## Work request
Below are lines of data, and only some are wanted. Please repeat exactly those from the line that has "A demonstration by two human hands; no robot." through the line that has "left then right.".
------------------------------
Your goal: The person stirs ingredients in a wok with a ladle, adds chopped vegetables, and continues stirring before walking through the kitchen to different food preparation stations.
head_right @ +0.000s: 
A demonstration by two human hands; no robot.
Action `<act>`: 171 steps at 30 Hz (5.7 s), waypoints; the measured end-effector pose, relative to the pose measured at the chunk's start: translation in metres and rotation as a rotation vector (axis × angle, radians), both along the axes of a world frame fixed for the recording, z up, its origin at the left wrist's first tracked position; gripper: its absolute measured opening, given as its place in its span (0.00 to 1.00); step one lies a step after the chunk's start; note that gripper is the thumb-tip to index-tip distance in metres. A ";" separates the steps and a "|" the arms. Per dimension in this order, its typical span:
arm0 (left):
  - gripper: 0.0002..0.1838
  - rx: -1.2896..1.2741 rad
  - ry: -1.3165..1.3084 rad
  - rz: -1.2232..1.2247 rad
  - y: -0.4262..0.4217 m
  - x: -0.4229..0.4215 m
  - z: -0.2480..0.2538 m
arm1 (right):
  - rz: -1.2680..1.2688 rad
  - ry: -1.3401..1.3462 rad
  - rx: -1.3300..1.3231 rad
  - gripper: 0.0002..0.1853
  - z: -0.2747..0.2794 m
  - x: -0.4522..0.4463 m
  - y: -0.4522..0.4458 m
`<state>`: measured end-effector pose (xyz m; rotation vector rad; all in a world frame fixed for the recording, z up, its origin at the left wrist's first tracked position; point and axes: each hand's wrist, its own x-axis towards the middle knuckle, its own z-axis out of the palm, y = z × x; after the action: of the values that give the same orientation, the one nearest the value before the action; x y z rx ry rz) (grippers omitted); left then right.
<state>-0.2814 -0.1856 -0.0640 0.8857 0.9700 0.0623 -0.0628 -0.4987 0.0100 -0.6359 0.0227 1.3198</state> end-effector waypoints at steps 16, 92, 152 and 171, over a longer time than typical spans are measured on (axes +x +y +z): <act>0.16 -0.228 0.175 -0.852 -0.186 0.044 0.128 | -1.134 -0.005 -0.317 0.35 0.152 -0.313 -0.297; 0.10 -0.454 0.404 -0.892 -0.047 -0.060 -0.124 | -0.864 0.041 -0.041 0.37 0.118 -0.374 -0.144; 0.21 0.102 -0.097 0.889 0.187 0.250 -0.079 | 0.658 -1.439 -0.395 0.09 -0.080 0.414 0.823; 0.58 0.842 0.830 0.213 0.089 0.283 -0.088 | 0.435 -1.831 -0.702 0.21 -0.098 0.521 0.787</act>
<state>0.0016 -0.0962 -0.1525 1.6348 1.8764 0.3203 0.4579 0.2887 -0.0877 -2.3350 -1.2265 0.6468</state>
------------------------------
## Solution for this exercise
A demonstration by two human hands; no robot.
Action `<act>`: 171 steps at 30 Hz (5.7 s), waypoints; the measured end-effector pose, relative to the pose measured at the chunk's start: translation in metres and rotation as a rotation vector (axis × angle, radians), both along the axes of a world frame fixed for the recording, z up, its origin at the left wrist's first tracked position; gripper: its absolute measured opening, given as its place in its span (0.00 to 1.00); step one lies a step after the chunk's start; note that gripper is the thumb-tip to index-tip distance in metres. A ";" separates the steps and a "|" the arms. Per dimension in this order, its typical span:
arm0 (left):
  - gripper: 0.0002..0.1838
  - rx: -1.2896..1.2741 rad
  - ry: -1.3165..1.3084 rad
  - rz: -1.2232..1.2247 rad
  - y: -0.4262..0.4217 m
  - x: -0.4229..0.4215 m
  - z: -0.2480..0.2538 m
arm1 (right):
  - rz: -1.2680..1.2688 rad
  - ry: -1.3401..1.3462 rad
  - rx: -1.3300..1.3231 rad
  - gripper: 0.0002..0.1853
  - z: -0.2747..0.2794 m
  - x: -0.4522..0.4463 m
  - y: -0.4522..0.4458 m
`<state>`: measured end-effector pose (xyz m; rotation vector rad; all in a world frame fixed for the recording, z up, its origin at the left wrist's first tracked position; point and axes: each hand's wrist, its own x-axis towards the middle knuckle, its own z-axis out of the palm, y = z × x; after the action: of the values that give the same orientation, the one nearest the value before the action; x y z rx ry rz) (grippers omitted); left then right.

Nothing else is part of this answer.